REQUIRED ACTION
Among the records below, find the lines containing "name" and state only how many there are.

SUPPLIED DATA
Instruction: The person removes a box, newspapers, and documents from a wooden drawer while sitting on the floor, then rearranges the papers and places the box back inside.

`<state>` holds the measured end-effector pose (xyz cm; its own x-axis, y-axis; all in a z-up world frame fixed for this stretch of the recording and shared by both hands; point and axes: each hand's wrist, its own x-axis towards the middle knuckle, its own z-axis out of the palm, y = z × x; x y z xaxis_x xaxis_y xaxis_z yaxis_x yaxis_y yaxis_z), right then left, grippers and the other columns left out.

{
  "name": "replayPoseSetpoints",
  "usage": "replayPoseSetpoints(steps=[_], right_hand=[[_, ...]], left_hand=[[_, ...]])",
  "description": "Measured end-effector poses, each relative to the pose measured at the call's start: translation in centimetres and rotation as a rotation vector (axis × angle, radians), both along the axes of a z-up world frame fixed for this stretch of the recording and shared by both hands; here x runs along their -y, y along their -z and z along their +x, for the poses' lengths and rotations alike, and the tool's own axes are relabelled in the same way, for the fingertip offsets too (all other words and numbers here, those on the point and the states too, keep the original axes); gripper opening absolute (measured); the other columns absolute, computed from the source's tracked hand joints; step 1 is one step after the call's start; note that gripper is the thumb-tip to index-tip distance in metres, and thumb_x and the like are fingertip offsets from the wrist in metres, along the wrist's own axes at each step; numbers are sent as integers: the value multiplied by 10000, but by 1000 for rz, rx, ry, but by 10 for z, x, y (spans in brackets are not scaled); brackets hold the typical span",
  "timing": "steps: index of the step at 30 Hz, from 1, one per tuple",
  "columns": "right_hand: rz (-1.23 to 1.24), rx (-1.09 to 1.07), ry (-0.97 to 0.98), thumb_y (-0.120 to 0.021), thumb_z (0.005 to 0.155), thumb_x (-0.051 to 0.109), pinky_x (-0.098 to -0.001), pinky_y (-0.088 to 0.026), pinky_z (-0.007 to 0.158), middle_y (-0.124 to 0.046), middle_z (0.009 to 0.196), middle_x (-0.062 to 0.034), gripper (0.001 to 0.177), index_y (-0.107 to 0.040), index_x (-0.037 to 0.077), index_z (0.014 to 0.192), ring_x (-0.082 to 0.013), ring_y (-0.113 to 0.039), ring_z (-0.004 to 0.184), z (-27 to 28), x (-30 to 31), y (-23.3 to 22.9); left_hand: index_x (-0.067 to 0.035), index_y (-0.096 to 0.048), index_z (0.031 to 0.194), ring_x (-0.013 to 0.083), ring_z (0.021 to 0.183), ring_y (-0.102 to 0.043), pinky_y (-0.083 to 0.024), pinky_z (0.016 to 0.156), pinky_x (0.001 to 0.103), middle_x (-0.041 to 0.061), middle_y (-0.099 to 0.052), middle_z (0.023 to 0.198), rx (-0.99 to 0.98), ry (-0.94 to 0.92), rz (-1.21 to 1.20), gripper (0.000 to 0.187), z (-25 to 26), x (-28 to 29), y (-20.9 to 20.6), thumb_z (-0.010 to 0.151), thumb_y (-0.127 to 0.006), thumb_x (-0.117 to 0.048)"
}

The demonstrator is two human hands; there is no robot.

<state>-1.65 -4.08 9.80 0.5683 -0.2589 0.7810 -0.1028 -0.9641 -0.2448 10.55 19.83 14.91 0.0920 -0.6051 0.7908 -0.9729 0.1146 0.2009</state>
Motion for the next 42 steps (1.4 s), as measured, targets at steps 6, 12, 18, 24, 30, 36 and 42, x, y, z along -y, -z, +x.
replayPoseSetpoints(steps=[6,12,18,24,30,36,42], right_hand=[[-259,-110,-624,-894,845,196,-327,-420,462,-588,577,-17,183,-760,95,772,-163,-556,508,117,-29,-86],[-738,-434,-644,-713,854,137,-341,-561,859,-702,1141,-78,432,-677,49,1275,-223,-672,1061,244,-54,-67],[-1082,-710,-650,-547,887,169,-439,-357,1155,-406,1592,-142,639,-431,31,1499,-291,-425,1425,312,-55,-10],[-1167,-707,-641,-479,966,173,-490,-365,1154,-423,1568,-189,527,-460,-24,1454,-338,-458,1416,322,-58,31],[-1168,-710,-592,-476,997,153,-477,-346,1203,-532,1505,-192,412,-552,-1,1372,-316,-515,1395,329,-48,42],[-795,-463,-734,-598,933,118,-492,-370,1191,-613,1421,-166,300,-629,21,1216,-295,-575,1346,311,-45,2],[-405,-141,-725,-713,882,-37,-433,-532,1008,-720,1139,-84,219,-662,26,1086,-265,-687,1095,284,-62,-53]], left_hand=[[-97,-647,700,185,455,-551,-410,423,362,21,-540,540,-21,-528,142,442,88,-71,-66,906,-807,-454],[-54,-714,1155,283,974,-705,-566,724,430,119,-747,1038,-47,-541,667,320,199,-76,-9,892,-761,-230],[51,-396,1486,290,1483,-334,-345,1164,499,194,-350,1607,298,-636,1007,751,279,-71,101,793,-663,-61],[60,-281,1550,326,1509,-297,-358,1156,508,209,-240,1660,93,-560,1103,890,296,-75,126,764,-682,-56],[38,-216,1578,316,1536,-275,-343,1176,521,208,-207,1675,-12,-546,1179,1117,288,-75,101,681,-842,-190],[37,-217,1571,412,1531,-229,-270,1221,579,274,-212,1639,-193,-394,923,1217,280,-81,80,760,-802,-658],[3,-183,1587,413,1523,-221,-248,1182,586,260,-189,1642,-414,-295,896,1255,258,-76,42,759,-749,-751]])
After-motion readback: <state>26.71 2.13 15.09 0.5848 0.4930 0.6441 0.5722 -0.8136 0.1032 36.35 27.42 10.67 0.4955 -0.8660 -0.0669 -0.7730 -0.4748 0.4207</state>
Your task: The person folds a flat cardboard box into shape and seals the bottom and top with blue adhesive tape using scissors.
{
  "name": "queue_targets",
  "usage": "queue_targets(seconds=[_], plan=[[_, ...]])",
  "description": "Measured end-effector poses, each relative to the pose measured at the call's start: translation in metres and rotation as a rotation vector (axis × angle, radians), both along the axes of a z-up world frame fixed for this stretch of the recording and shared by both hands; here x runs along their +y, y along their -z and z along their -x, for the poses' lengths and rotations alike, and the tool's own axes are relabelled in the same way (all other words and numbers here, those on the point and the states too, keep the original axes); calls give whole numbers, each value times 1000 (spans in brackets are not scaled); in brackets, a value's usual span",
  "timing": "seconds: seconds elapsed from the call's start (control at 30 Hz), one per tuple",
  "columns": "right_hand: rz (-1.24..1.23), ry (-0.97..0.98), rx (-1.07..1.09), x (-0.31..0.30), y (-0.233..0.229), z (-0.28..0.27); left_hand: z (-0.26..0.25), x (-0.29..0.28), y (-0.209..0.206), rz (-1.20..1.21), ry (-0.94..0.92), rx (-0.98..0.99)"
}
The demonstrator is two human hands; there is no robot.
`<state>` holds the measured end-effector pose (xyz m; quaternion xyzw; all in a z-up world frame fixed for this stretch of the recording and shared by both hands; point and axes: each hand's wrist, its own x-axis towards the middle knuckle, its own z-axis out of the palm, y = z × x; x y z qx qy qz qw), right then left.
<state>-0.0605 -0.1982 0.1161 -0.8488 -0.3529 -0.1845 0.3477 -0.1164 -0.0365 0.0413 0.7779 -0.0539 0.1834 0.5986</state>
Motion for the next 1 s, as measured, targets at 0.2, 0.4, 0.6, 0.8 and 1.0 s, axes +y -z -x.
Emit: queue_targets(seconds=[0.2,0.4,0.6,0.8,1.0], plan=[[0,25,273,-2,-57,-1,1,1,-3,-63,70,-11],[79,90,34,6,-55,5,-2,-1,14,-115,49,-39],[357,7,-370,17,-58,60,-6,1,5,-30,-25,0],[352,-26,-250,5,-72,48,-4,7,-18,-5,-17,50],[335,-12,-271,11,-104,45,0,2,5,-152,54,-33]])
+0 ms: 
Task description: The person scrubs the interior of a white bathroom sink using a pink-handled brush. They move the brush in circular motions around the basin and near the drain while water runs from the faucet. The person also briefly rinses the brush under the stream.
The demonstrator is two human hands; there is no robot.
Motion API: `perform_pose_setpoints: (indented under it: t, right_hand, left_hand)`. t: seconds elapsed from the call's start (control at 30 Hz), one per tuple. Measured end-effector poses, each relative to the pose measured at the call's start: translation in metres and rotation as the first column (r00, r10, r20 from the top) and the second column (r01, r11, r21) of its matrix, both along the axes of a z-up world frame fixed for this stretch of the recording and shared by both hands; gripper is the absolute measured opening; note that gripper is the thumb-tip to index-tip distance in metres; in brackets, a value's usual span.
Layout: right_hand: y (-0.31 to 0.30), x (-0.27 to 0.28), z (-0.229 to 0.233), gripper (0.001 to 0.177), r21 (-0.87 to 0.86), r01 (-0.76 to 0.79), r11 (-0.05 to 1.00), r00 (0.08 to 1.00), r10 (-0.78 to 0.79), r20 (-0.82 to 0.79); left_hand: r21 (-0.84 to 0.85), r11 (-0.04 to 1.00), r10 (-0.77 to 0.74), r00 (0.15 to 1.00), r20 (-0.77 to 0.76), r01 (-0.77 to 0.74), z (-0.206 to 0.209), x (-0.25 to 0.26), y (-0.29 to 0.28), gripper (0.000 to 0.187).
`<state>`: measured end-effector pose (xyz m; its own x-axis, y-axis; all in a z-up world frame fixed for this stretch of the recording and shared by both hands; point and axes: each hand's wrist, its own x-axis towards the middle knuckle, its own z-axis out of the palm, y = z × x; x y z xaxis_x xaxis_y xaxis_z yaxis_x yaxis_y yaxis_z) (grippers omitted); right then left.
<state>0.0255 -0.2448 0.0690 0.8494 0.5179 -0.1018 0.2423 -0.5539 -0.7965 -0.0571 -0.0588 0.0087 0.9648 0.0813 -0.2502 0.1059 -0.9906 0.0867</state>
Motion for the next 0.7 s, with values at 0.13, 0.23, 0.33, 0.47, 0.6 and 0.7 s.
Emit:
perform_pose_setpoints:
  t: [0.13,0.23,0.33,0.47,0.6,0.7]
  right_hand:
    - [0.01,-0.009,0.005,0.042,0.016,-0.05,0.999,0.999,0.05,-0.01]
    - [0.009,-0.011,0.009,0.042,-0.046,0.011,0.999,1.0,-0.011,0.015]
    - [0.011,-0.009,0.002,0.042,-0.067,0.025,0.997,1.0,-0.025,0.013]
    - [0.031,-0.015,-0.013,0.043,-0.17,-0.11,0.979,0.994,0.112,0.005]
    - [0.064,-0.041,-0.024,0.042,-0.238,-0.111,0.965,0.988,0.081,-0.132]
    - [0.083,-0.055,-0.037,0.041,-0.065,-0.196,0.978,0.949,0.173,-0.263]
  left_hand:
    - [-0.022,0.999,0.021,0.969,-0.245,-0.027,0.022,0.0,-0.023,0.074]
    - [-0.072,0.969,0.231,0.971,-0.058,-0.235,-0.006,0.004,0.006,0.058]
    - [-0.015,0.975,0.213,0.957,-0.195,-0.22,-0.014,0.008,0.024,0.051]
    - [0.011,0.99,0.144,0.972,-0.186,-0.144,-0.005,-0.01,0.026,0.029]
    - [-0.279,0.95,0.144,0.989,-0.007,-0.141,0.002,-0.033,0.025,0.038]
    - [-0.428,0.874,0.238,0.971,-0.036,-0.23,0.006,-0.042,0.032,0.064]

RESPONSE TO THIS EXERCISE
2